Coach Dimitar Penev of Bulgaria thought his team deserved one call, if not both. "Two is too much," he said. "Maybe one would have been fair."

Baggio's status unclear

EAST RUTHERFORD, N.J. - After suffering a pulled right hamstring, Italy's Roberto Baggio said he wasn't sure if he can play in Sunday's title game.

"I felt a very sharp pain after receiving a push," Baggio said.

Trainer Vincenzo Pincolini said, "It's a kind of injury that will keep us in anguish until a few hours before the kickoff."

Celebrant killed

ROME - Death marred an Italian victory celebration for the second time when a man leaning from a celebrant's car fell out and was run over by another vehicle today.

Within minutes of Italy's victory over Bulgaria in East Rutherford, N.J., young men took to their motorbikes and cars, riding around in circles - "carousels" as those motorized soccer celebrations are called - while waving flags, blowing whistles and setting off fireworks.

Police said Gaetano Diomede, 30, was among those zipping around crazily with friends in the southern city of Bari when he fell onto the street and was run over by another celebrant-carrying vehicle.

Last week in Naples, a 7-year-old boy was shot dead by his 15-year-old cousin who was firing his father's gun to celebrate Italy's win over Nigeria.

Treated like heroes

BUCHAREST, Romania - Romania's national team got a hero's welcome today as fans with flowers, flags, kisses and champagne created a tumultuous carnival atmosphere for players returning from their quarterfinal ouster from World Cup play.

Crowds mobbed the team plane at Bucharest airport.

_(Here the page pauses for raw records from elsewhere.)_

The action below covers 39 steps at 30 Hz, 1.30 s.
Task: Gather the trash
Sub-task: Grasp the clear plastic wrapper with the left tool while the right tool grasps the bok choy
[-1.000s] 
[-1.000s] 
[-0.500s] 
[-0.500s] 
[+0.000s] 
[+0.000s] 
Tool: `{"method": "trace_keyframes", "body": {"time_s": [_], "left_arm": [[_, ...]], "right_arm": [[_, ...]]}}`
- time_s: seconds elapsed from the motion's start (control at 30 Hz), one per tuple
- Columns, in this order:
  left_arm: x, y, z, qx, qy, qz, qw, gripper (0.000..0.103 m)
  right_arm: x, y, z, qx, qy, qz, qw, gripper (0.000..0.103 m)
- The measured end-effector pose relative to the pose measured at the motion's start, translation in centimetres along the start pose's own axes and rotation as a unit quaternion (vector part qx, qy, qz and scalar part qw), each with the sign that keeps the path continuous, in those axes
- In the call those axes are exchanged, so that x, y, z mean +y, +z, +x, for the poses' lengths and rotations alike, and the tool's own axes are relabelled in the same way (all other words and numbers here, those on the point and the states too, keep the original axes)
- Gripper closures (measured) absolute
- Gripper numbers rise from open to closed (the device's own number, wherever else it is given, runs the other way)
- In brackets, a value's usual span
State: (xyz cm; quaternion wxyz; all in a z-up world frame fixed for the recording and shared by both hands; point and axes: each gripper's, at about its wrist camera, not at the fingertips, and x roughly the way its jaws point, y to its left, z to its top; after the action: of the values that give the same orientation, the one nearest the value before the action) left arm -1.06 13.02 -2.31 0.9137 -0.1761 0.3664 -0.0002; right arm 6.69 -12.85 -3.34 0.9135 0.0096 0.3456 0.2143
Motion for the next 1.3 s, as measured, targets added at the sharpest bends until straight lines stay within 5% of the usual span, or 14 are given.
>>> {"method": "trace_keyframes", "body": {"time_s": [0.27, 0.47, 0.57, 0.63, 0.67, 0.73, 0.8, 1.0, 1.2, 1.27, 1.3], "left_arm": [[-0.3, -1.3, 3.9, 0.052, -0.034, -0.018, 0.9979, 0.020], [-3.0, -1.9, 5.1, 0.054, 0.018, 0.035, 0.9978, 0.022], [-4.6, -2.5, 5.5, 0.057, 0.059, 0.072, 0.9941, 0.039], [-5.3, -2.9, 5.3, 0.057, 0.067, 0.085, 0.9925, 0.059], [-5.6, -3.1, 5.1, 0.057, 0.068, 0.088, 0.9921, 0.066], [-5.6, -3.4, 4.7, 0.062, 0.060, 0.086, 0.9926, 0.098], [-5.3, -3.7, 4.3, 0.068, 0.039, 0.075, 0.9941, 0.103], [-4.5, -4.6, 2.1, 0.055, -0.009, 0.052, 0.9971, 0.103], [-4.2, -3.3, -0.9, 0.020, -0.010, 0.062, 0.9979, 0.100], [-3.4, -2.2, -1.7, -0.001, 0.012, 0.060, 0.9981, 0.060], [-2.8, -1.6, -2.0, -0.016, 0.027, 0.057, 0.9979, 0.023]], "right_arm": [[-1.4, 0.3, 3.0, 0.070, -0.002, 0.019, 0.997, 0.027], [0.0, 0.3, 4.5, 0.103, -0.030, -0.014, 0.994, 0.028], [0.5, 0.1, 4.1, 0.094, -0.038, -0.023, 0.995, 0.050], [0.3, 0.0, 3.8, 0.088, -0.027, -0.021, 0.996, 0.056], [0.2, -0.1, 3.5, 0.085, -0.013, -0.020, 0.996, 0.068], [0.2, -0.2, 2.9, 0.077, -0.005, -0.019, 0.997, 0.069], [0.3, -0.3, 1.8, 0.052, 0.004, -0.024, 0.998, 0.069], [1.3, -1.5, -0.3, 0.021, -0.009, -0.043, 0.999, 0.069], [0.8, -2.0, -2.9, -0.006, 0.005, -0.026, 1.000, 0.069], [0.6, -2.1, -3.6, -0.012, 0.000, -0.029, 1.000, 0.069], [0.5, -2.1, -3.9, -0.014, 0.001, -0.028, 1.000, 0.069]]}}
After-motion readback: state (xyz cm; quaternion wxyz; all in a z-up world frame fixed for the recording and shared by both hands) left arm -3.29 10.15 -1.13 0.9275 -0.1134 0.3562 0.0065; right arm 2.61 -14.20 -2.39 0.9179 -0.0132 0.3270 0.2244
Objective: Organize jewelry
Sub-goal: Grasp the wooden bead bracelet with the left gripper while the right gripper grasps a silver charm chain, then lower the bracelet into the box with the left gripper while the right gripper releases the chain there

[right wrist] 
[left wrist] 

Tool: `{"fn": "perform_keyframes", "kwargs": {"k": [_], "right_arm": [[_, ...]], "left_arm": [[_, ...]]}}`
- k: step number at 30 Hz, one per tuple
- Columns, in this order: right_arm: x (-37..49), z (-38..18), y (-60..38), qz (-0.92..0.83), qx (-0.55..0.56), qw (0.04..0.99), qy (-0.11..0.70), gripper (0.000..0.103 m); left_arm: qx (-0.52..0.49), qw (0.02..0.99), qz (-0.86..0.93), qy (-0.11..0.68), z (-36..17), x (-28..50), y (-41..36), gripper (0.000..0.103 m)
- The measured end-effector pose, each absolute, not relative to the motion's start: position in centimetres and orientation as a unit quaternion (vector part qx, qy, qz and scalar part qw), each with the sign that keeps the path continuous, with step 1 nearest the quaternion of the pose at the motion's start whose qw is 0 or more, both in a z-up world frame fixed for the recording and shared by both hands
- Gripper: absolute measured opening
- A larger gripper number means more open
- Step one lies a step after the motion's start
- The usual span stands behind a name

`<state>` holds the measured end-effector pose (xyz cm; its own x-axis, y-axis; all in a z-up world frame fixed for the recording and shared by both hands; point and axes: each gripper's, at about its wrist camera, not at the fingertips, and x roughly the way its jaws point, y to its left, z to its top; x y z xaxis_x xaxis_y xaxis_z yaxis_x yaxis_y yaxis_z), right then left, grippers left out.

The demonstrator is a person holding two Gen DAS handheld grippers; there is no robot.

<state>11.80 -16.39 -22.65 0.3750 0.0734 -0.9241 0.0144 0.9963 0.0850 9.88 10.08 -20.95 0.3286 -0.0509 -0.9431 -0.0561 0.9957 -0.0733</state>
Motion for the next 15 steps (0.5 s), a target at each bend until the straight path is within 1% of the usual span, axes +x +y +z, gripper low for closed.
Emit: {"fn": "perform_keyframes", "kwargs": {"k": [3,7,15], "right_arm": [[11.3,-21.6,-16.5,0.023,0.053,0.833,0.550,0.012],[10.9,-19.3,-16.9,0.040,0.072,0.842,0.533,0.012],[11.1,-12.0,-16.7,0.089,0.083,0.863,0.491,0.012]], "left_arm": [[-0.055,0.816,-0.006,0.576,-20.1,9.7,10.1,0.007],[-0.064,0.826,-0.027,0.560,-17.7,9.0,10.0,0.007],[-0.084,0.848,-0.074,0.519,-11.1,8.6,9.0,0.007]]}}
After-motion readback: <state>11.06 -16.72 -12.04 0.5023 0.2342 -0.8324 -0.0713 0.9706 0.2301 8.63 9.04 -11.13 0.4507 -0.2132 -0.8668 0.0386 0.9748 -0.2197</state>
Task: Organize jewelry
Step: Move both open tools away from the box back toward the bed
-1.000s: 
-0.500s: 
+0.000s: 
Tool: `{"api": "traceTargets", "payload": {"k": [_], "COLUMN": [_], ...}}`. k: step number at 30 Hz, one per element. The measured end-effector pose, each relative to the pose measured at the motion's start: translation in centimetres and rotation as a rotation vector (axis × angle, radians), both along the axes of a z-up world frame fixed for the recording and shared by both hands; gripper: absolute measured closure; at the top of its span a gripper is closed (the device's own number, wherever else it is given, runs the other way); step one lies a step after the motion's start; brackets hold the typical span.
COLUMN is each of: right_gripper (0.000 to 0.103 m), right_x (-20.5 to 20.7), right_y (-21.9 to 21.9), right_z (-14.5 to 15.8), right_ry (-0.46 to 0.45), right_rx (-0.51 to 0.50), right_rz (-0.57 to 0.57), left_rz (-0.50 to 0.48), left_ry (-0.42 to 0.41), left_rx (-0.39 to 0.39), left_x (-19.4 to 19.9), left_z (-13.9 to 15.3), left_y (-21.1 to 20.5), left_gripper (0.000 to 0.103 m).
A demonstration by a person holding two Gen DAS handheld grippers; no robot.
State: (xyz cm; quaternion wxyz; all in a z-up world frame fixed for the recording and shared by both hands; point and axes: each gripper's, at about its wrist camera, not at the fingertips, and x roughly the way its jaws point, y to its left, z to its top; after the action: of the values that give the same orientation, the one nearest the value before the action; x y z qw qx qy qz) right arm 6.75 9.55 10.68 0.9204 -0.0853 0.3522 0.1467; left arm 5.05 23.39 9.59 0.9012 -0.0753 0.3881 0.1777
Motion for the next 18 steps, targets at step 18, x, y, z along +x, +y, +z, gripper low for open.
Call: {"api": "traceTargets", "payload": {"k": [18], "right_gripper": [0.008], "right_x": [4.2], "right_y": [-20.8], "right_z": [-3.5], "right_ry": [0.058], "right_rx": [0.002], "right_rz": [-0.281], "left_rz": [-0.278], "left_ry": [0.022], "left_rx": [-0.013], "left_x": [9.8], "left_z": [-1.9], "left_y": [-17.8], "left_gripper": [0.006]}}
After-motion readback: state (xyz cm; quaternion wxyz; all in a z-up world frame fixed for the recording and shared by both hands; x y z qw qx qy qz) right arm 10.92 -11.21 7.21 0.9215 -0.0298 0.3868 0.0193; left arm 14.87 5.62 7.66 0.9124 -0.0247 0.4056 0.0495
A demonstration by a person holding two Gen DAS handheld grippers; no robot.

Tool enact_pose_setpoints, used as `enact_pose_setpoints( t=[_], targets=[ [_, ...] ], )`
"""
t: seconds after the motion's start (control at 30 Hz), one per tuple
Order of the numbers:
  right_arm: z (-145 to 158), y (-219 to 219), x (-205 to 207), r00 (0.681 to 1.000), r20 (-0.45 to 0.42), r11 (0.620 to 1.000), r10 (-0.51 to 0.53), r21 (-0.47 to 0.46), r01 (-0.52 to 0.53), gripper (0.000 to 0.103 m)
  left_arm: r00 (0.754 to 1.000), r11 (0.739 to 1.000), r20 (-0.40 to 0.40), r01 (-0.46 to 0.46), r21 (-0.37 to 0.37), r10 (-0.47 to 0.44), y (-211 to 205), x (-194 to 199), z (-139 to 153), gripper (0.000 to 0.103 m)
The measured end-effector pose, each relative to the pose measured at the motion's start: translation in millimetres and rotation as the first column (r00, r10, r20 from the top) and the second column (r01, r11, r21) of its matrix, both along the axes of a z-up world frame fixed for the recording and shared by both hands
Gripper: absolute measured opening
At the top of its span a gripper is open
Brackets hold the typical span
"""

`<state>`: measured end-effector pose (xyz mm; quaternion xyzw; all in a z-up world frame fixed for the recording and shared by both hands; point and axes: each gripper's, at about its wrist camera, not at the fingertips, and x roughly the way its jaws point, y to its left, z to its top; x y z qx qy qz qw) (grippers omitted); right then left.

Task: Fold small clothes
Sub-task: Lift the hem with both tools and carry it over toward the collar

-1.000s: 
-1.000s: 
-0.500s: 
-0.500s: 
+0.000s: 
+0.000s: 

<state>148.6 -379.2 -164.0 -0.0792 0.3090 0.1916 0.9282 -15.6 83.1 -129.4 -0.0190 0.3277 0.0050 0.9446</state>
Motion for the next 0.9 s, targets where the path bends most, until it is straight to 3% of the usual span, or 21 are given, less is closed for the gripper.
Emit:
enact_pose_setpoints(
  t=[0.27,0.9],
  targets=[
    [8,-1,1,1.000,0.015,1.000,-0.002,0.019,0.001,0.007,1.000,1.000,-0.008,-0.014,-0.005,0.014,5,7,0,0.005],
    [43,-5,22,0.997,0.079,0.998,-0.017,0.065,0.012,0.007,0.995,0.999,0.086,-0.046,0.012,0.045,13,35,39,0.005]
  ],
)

Women rushed forward to kiss team captain Gheorghe Hagi and his teammates, and shouts of "Hagi is King, Maradona is out!" rang out across the airfield.

Tens of thousands of Romanians shouting "We love you, we love you" lined avenues into the city center to greet the players, who rode in a 200-vehicle convoy of buses, trucks, jeeps and cars.

Vogts readies resignation

BONN, Germany - Coach Berti Vogts, under acute pressure since his German team was eliminated from the World Cup in the quarterfinals by Bulgaria, has hinted that he is prepared to quit.

Vogts suggested the German soccer federation (DFB) had not given him enough support.

"One false statement from DFB headquarters, from whatever direction, could mean my resignation," he said in an interview to be published in today's edition of the sports magazine Kicker.

Big payoff for Brazil-backer

LONDON - A Hong Kong restaurant owner gambled a record 115,000 pounds ($180,000) on Brazil for its match against Sweden.

The man placed his bet at odds of 4-7 for Brazil to beat Sweden in 90 minutes of play. Brazil won 1-0 and he won 165,000 pounds ($257,000).

The bet is the biggest single wager ever struck on a soccer match, bookmaker William Hill said.

Compiled from Los Angeles Times, Reuters and Associated Press.